A onda de restringir o consumo de glúten de certos cereais
ou até excluí-la do cardápio para emagrecer e ser mais saudável gera polêmica
entre os especialistas
Mais de 1,5 milhão de americanos aderiram à dieta sem
glúten, segundo estudo da renomada Clínica Mayo. Detalhe: apenas 20% fizeram
isso por indicação médica, para tratar doenças. A maioria mudou seus hábitos
como estratégia para ter mais energia e bem-estar. Ocorre que, sob a acusação
de inimigo do intestino, o glúten andou caindo em desgraça nos últimos anos - e
os produtos que exibem na embalagem o aviso de que são livres dele adquiriram o
status de comida mais saudável. Essa onda chegou ao Brasil, onde se popularizou
não só pela alegação de que melhora a saúde como pela crença de que emagrece.
Mas será que a iniciativa traz mesmo benefício para qualquer pessoa?

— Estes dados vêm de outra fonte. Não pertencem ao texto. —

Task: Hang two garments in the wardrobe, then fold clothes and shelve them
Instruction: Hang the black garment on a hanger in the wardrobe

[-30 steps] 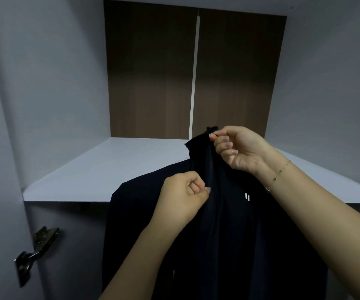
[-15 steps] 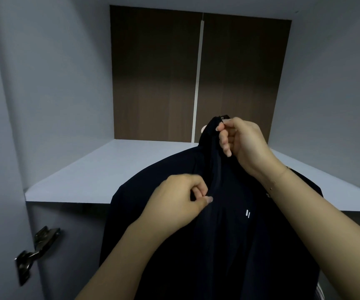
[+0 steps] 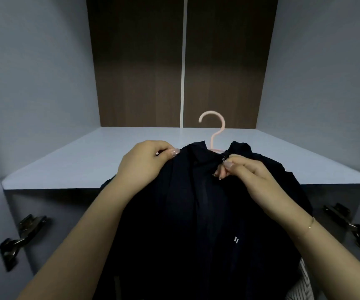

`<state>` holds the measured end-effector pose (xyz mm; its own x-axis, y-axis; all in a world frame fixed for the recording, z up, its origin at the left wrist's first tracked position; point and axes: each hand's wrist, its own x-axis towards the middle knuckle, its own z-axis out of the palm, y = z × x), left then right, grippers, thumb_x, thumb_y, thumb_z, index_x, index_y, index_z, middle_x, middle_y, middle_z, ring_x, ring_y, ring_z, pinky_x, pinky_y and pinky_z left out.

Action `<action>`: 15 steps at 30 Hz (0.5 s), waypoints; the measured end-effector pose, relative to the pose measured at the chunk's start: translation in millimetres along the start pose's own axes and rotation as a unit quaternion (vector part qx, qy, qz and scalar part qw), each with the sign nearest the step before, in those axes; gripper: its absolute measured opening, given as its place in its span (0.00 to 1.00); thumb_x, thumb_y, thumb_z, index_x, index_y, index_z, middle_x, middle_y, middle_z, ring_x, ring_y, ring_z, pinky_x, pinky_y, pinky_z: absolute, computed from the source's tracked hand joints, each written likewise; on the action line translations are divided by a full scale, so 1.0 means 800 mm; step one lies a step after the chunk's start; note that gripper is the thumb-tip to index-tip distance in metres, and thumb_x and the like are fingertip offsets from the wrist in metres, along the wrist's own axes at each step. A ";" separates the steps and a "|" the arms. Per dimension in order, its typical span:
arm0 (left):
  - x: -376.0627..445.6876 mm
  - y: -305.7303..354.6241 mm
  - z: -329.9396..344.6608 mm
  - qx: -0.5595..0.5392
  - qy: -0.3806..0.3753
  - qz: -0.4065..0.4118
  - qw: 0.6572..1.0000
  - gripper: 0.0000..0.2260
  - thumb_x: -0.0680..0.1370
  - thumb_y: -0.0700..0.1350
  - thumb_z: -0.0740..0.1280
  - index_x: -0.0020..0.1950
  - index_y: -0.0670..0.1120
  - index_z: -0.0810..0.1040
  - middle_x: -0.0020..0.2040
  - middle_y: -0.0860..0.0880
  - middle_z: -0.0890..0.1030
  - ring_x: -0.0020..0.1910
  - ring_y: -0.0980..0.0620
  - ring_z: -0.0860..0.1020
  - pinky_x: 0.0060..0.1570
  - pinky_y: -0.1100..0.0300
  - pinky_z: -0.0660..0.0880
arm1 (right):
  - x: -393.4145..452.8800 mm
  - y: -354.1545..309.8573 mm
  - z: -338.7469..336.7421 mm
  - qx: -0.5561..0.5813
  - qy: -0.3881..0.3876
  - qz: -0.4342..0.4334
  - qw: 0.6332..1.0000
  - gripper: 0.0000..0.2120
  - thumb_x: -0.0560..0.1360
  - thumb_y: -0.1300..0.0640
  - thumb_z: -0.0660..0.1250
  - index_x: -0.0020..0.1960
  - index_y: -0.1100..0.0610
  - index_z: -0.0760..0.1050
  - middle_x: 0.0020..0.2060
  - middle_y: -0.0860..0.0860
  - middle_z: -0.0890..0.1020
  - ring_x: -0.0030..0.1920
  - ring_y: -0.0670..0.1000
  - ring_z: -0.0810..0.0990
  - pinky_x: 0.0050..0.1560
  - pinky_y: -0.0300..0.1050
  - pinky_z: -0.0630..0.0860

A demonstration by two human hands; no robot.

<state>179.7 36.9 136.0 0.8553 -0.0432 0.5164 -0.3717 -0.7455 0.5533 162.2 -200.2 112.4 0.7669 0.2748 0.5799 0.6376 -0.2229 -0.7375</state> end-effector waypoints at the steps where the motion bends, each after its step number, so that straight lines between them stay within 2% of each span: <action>1: -0.007 0.006 -0.003 -0.077 -0.026 0.001 0.997 0.10 0.79 0.55 0.64 0.45 0.54 0.83 0.42 0.57 0.83 0.44 0.54 0.80 0.48 0.55 0.75 | -0.013 -0.001 -0.005 -0.008 0.002 0.006 1.000 0.15 0.80 0.62 0.60 0.37 0.57 0.79 0.42 0.51 0.81 0.50 0.49 0.80 0.55 0.35 0.72; 2: -0.016 0.012 -0.006 -0.139 -0.044 -0.001 0.989 0.10 0.79 0.53 0.65 0.44 0.52 0.84 0.42 0.55 0.84 0.45 0.52 0.81 0.50 0.53 0.76 | -0.025 -0.004 -0.010 -0.007 0.009 0.015 1.000 0.14 0.79 0.62 0.62 0.39 0.56 0.81 0.42 0.51 0.82 0.49 0.48 0.80 0.54 0.34 0.73; 4: -0.034 0.020 -0.007 -0.188 -0.058 -0.008 0.980 0.09 0.79 0.50 0.66 0.43 0.50 0.84 0.42 0.50 0.85 0.46 0.48 0.82 0.53 0.50 0.77 | -0.050 -0.009 -0.022 0.012 0.044 0.042 0.998 0.10 0.77 0.63 0.65 0.42 0.55 0.83 0.43 0.51 0.84 0.47 0.46 0.82 0.51 0.33 0.74; 6: -0.052 0.022 -0.002 -0.202 -0.063 -0.010 0.977 0.09 0.78 0.50 0.67 0.42 0.49 0.84 0.41 0.49 0.84 0.45 0.47 0.82 0.53 0.49 0.77 | -0.074 -0.007 -0.030 0.043 0.128 0.073 0.988 0.11 0.77 0.67 0.64 0.44 0.57 0.84 0.43 0.54 0.85 0.46 0.46 0.82 0.49 0.33 0.77; 9: -0.078 0.021 0.015 -0.212 -0.082 -0.013 0.974 0.08 0.77 0.51 0.68 0.41 0.50 0.84 0.39 0.46 0.83 0.40 0.46 0.80 0.50 0.49 0.77 | -0.108 -0.001 -0.027 0.038 0.236 0.098 0.966 0.13 0.76 0.69 0.62 0.45 0.57 0.83 0.43 0.54 0.85 0.47 0.47 0.83 0.53 0.40 0.78; 10: -0.088 0.020 0.024 -0.213 -0.090 -0.011 0.973 0.08 0.76 0.51 0.69 0.41 0.50 0.84 0.36 0.48 0.82 0.35 0.53 0.78 0.45 0.53 0.76 | -0.119 0.001 -0.022 0.025 0.244 0.104 0.964 0.11 0.76 0.68 0.63 0.46 0.56 0.83 0.44 0.53 0.85 0.49 0.48 0.83 0.54 0.42 0.78; 12: -0.110 0.016 0.041 -0.218 -0.103 -0.007 0.970 0.06 0.76 0.47 0.69 0.40 0.51 0.83 0.29 0.57 0.79 0.30 0.65 0.74 0.37 0.67 0.71 | -0.144 0.011 -0.012 -0.003 0.253 0.124 0.960 0.09 0.77 0.64 0.65 0.49 0.53 0.82 0.47 0.50 0.85 0.51 0.48 0.82 0.53 0.43 0.77; 13: -0.121 0.012 0.049 -0.227 -0.108 -0.013 0.968 0.06 0.76 0.45 0.70 0.40 0.50 0.83 0.29 0.59 0.79 0.29 0.65 0.75 0.37 0.71 0.70 | -0.156 0.018 -0.008 -0.015 0.270 0.140 0.953 0.09 0.77 0.63 0.66 0.50 0.51 0.81 0.49 0.49 0.84 0.51 0.47 0.82 0.53 0.42 0.77; 15: -0.144 0.000 0.062 -0.264 -0.117 -0.042 0.957 0.05 0.76 0.44 0.70 0.41 0.49 0.85 0.33 0.55 0.83 0.34 0.61 0.80 0.39 0.68 0.74 | -0.184 0.034 -0.001 -0.053 0.328 0.164 0.929 0.09 0.77 0.61 0.66 0.51 0.48 0.80 0.53 0.47 0.80 0.53 0.44 0.80 0.57 0.44 0.77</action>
<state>98.8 8.9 44.0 0.9244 -0.1922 0.3294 -0.3761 -0.3165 0.8708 66.7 -247.2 7.1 0.7791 -0.4443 0.4423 0.3395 -0.2941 -0.8934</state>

"Não há comprovação científica de que o glúten faz mal
para todo mundo nem de que sua retirada do cardápio traga os ganhos
prometidos", responde o nutricionista Thiago Sacchetto, mestre em ciências
da saúde e conselheiro efetivo do Conselho Regional de Nutrição 3ª Região,
responsável pelos estados de São Paulo e Mato Grosso do Sul. Diante do modismo,
a entidade emitiu no ano passado um parecer contrário à restrição
indiscriminada da proteína, encontrada no trigo, na cevada, no centeio, no
malte, em vários tipos de aveia e nos alimentos derivados desses cereais -
massas, pães, biscoitos, bolos, tortas, pizza, cerveja, uísque - e adicionada
pela indústria a molhos, temperos, embutidos, barras, medicamentos e batons
(para deixá-los mais viscosos). O documento aconselha a eliminação do glúten
somente se houver diagnóstico de enfermidades decorrentes do consumo. É o caso
da alergia ao trigo, que surge na infância e pode regredir na idade adulta.
Quem tem responde às proteínas contidas em cereais (o glúten é uma delas) com
erupções na pele, desconforto intestinal, espirros e até choque anafilático.
Outra condição é a doença celíaca, em que as células
imunológicas reagem ao glúten causando uma inflamação que danifica a mucosa
intestinal. "Os sintomas são inchaço no abdome, diarreia volumosa e
dificuldade para absorver os nutrientes dos alimentos, o que pode levar à
desnutrição grave", informa a imunologista Ana Paula Moschione Castro,
diretora da Associação Brasileira de Alergia e Imunopatologia. E os celíacos
têm maior risco de osteoporose, anemia, alterações no peso, fadiga, dores musculares,
problemas articulares, erupções na pele, distúrbios neurológicos e
infertilidade. Um exame de sangue identifica a doença, mas, como nem sempre os
sintomas são intensos, a pessoa pode demorar anos para ir ao médico. "A
cada cinco ou seis doentes, só um tem o quadro detectado", estima o
gastroenterologista Joseph Murray, coautor do estudo da Clínica Mayo. Para o
celíaco, riscar o glúten evita todas essas complicações.
Há, ainda, a sensibilidade (ou intolerância) ao glúten,
quadro pouco reconhecido e tratado, que pode ser seis vezes mais frequente do
que se imagina. "A intolerância ao glúten ainda é um capítulo
nebuloso", diz Ana Paula. "Pode haver inchaço abdominal, gases,
crises inexplicáveis de diarreia ou má digestão e sensação de que o intestino
não funciona bem." O paciente, apesar de o teste para a doença celíaca dar
resultado negativo, relata alívio de sintomas após reduzir o consumo de glúten.
E as melhoras aí não são só digestivas mas respiratórias (rinite e sinusite),
articulares (dores crônicas), de memória e outras funções cognitivas. Então,
embora não seja unânime, a dieta pode ser indicada nesses casos. Segundo a
farmacêutica e nutricionista funcional Lucyanna Kalluf, do Instituto de
Prevenção Personalizada, em São Paulo, o estilo de vida atual, com exposição a
agrotóxicos, contato frequente com antibióticos e consumo excessivo de comida
industrializada, aumenta os riscos de se tornar intolerante, mas ela acredita
que restringir o glúten evitaria problemas futuros (ideia que não é consenso
entre os especialistas!). "A dieta desinflama, reduz o inchaço, favorece a
digestão e acelera o metabolismo. E emagrecer é consequência."